Everything is very straight up and down, very square and grey and solid. Possibly Mr Searle, the factor Phillips talks about, and his young mulatto wife dwelt in those rooms-or in rooms not unlike them, very tall and large, with great window spaces. There was little furniture in my time, though this was supposed to be a rest-house. But no man ever comes along the coast now, now that the slaves are not, and the gold is not, and the elephants are gone. The place is held solely for the benefit of the negro, and the dust has settled on everything. There are customs clerks and telegraph clerks, but they are negro, and as yet they do not care. Neither do the English who dwell and rule from Accra, for Accra is far, when the only means of progression is a man's pace, and the rulers say, “These old shells of castles are not worth preserving.” Are they not?

But, indeed and indeed, the air is thick with memories. Here, in these dark rooms on the ground floor, hot and airless, did they store their goods in olden days, “perpetuanos and sayes, knives, old sheets, pewter basons and muskets,” which Phillips has left on record were the best goods with which to buy slaves on the Gold Coast in the seventeenth century. They did not bring out their women, but they took to themselves wives of the daughters of the land, comely, smooth-skinned, dark-eyed girls, with full, round bosoms and a carriage like queens, and the daughters of these unions were much sought after.

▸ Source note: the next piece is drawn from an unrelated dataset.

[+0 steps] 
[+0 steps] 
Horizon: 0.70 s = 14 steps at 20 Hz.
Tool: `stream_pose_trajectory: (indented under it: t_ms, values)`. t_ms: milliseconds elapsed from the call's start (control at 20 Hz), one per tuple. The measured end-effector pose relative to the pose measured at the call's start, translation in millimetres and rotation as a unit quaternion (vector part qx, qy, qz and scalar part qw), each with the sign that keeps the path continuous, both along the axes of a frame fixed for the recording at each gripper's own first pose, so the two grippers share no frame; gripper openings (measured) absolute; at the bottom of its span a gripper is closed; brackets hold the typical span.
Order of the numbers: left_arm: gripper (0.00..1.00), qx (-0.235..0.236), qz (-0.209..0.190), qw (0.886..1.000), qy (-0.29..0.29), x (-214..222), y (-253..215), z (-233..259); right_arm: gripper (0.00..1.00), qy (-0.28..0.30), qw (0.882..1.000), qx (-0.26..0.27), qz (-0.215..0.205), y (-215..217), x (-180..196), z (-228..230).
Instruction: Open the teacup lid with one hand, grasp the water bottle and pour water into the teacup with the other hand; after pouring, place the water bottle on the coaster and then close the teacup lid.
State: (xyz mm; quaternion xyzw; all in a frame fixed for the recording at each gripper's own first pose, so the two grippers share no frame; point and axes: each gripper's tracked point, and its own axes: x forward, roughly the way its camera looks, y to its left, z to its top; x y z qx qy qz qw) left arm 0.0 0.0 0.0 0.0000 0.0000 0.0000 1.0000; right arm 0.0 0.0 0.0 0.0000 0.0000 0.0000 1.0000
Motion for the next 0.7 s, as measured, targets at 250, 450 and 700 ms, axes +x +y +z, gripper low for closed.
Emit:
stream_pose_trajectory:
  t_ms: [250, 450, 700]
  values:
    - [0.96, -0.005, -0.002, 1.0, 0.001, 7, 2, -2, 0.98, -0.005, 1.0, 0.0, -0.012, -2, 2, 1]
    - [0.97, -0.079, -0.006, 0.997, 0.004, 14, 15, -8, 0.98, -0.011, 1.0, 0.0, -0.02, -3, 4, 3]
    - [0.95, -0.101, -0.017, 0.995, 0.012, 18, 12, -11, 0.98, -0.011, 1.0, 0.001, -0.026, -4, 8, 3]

“Then came Mrs Rankin,” writes Phillips, of a factor's temporary wife, “who was a pretty young mulatto with a rich silk cloth about her middle, and a silk cap upon her head, flowered with gold and silver, under which her hair was combed out at length, for the mulattoes covet to wear it so in imitation of the whites”—remember the white men wore their hair long in those days—“never curling it up or letting it frizzle as the blacks do. She was accompanied, or rather attended by the second's and doctor's wives, who were young blacks about thirteen years of age. This is a very pleasant way of marrying,” goes on the gossipy mariner, “for they can turn them off and take others at pleasure, which makes them very careful to humour their husbands in washing their linen, cleaning their chambers, etc., and the charge of keeping them is little or nothing.”

Poor children, poor, happy, sad, pitiful children, bearing children and taking a woman's part in ministering to the pleasures of these their masters at an age when our children would still be babies in the nursery. It was a custom that died hard. Twelve years ago the nursing sister at Sekondi told me that when first she was stationed there she saw a girl, just arrived at marriageable age, sent round to all the likely white men in the town, tricked out in all the bravery common to the occasion. She saw her return, too, return in tears, not because she had been chosen, but because she had not! The standard of morals is higher on the coast in these times.